她那会只是发泄内心的恨意。
可是白从简没有躲,而十一和十二直接挪开了眼,虽然双手紧紧的捏成了的拳头,却依旧没有抓下她挥动的鞭子。
白从简就生生的接了她这一鞭子,那件穿在他身上,本就单薄的霜色长袍,在她鞭子落下后,居然染了一丝红晕。
下一刻,她敏锐的嗅觉里便多了浓重的血腥味。
她,打伤了白从简。
萧子鱼直到现在想起来,心里都像是被大石压过似的喘不过气来。
他为何不躲?
他身边的侍卫为何不阻止?
她为何在这件事情后,便再也不敢拿九节鞭了。
那时的白从简面容苍白似泛了淡淡的青色,如同晦暗的天空,不见一点阳光。他甚至连吭都没吭一声,只是笔直的站着,眉目一片清俊,没有怒色,却更像纵容。
然而,这个样子的他,却像是风吹即散。
前世的她在面对这样的白从简的时候,有些不知所措。

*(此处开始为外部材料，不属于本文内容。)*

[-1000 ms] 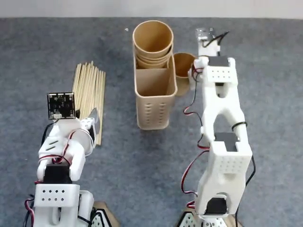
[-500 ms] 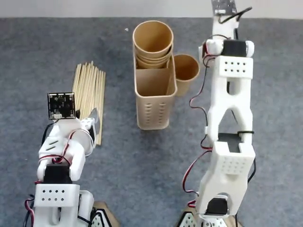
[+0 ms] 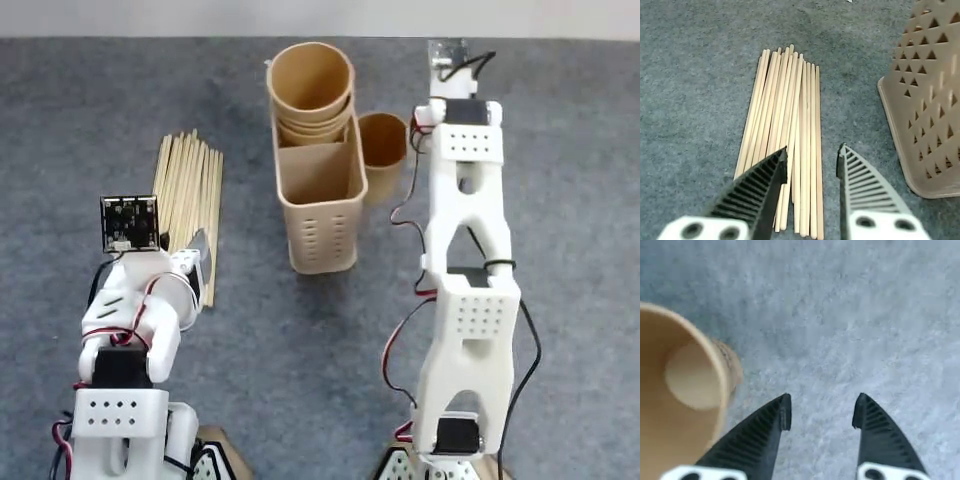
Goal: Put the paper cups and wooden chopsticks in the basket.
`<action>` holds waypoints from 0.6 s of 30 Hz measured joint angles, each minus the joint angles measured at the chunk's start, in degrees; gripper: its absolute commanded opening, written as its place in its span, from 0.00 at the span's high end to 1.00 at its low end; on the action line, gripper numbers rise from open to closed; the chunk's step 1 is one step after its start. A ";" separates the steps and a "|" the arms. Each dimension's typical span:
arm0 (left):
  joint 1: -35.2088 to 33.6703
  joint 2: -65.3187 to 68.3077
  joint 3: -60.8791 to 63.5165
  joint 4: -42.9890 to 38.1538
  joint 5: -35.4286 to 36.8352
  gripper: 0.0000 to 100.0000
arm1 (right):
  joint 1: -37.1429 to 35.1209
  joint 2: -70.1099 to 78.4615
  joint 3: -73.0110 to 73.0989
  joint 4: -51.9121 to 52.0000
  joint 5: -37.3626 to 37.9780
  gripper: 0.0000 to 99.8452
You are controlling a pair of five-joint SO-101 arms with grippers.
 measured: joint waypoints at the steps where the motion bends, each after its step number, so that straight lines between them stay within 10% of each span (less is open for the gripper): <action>1: 0.00 0.00 0.00 0.00 0.00 0.81 | -0.09 0.00 0.00 -0.09 0.00 0.79; 18: 0.00 0.00 0.00 0.00 0.00 0.81 | -0.44 -11.78 0.00 -0.53 -6.95 0.79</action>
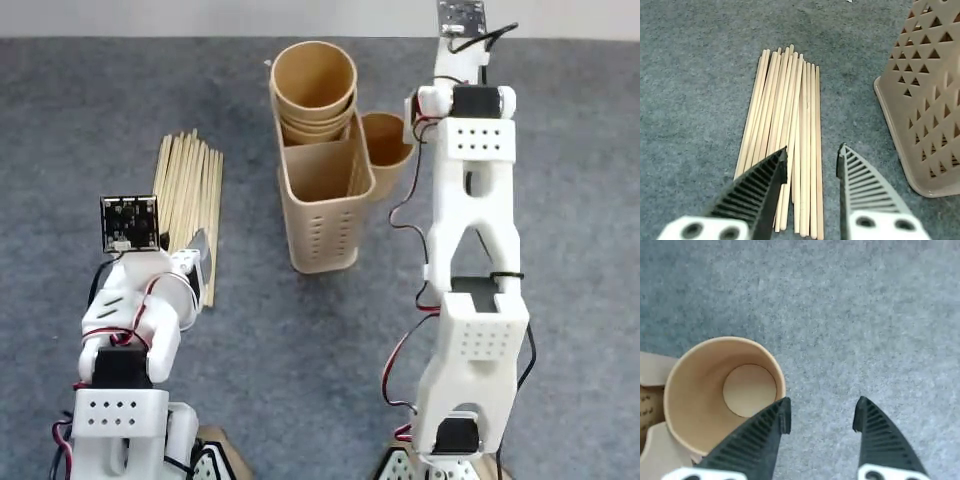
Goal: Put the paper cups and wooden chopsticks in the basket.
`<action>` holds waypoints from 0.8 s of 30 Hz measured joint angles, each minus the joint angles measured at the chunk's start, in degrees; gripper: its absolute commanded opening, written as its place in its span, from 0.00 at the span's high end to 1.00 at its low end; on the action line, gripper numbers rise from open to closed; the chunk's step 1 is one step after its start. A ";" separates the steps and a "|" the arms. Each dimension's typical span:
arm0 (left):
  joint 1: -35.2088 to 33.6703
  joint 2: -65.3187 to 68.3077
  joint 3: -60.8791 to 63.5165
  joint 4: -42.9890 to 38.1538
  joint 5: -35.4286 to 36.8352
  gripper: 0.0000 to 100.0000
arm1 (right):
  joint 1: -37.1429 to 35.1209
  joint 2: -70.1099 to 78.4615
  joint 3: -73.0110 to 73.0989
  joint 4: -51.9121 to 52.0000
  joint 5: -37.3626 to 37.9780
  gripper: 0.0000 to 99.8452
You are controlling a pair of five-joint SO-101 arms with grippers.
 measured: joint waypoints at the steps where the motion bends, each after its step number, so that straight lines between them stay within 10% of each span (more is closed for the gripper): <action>1: 0.00 0.00 0.00 0.00 0.00 0.81 | 0.00 0.00 0.00 -0.79 -0.35 0.79; 20: 0.00 0.00 0.00 0.00 0.00 0.81 | -3.60 14.33 1.14 -2.99 -4.92 0.79; 24: 0.00 0.00 0.00 -0.18 0.00 0.81 | -3.16 14.77 1.14 -2.99 -4.92 0.92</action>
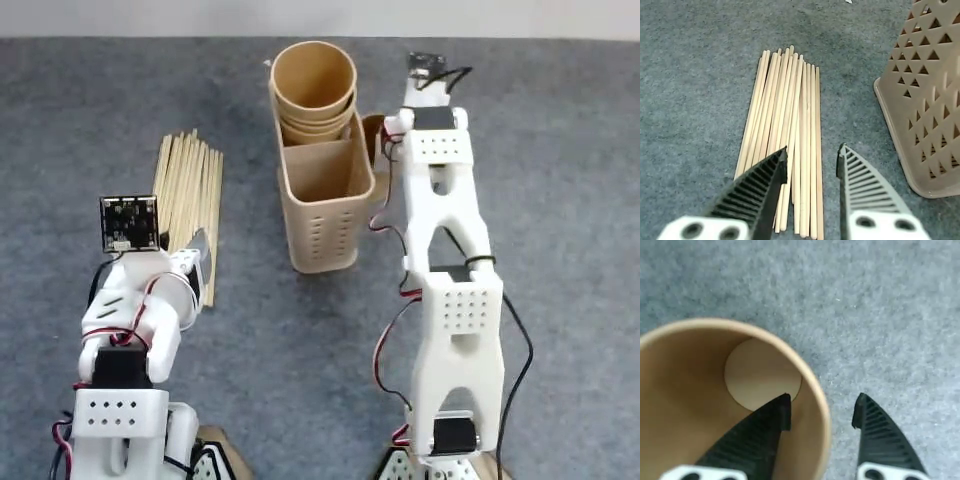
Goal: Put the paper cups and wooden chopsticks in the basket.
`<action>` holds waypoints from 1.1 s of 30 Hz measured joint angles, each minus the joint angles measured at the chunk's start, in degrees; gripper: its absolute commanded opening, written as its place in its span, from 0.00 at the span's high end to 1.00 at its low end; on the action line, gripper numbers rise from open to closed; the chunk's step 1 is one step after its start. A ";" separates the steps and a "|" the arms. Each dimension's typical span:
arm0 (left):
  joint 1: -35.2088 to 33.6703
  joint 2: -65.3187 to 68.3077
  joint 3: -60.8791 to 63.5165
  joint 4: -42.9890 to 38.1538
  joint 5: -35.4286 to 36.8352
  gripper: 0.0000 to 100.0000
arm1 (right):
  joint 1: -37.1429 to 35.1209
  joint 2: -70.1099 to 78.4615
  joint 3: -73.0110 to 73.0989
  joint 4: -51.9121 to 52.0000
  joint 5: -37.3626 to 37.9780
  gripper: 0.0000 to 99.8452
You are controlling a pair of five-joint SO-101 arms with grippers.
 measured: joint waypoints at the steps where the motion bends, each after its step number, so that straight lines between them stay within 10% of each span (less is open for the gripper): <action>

也就是在那个时候,萧子鱼失去了再次拿起九节鞭的力气,从此也再不愿意挥动九节鞭。
萧子鱼想的苦涩。
她越来越不懂白从简到底在想什么了!
前世捉摸不透,现在依旧是。
于她而言,白从简简直就像是修行了千年的老狐狸,她不过是他爪下的猎物。
这一日过的十分漫长,萧子鱼等了许久,天色才渐渐的暗了下来。
此时,夏日已经过去,初秋的深夜空气有些微凉,萧子鱼披着一件滚边绣兰草的暗色斗篷,在夜色的掩盖下悄悄的出了门。
她的身手不错,在出门的时候没有惊动守在院外的初雪。
萧子鱼走过南院的抄手游廊,用了不少力气才避开了守在南院的侍卫。
夜里,空气里携着的水汽,沾在萧子鱼的眉目上,夜里的风完全称不上清凉,反而冷的她有些刺骨。白日里的景色,在灰暗的夜色里,也只能看着一个浅淡的轮廓。
相比南院侍卫的密集,主院便显得有些寂静。
萧子鱼走到鲤鱼池的时候,周围并没有人。
她抬起手来拢了拢斗篷,半张脸都藏在兜帽之中,藏在袖口里的九节鞭,也因为她握的太久,而生出一股淡淡的暖意。
她想了一会,才顺着小径走到了亭子内。
这座亭子,只有夏日的时候,萧老太太才会来此处避暑。
不过这些年,萧老太太出院门的时候越来越少,来出来走动的次数,也是屈指可数。
萧子鱼刚坐在冰冷的石凳上,便听到了身后的树丛里发出一阵细小的动静。
她没有转头,而是淡淡地说,“你来了?”
站在她身后的人,没有说话,身影十分的娇小。
“我原本以为二姐你胆小懦弱,却不想你也有如此大胆的一日。”萧子鱼依旧没有转头回看身后的人,继续道,“不过,也只有你这样的人,才甘愿做他人手里的棋子,还不知反抗吧?”